TASK DETAILS >>
The required result is a copy of each line below in which "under" appears.

INPUT DATA >>

____________

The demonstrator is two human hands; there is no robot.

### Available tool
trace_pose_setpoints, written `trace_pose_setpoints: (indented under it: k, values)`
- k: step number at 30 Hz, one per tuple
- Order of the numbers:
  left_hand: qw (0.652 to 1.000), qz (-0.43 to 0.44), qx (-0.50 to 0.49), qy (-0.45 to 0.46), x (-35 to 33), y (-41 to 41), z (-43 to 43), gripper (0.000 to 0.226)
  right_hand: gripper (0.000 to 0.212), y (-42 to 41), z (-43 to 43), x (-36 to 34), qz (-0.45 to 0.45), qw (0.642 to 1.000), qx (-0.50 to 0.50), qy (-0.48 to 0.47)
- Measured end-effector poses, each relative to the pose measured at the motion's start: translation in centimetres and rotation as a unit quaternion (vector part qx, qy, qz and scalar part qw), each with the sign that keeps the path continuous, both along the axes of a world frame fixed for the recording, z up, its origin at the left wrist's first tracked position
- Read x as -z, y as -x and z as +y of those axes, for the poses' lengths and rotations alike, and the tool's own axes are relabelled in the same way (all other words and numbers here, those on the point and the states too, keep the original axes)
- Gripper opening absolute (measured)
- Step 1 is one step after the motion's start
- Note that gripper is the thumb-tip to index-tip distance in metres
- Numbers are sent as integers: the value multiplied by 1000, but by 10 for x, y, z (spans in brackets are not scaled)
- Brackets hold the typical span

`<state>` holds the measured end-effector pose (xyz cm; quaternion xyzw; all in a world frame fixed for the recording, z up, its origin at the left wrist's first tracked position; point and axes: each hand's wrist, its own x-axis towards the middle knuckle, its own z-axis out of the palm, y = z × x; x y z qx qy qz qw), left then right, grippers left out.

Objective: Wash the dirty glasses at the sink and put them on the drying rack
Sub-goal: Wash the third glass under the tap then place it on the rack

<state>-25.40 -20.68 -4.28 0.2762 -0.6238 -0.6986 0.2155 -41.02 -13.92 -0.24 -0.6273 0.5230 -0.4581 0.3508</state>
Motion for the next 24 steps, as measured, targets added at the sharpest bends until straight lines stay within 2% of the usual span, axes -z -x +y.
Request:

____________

ANSWER >>
trace_pose_setpoints, written `trace_pose_setpoints: (indented under it: k, values)`
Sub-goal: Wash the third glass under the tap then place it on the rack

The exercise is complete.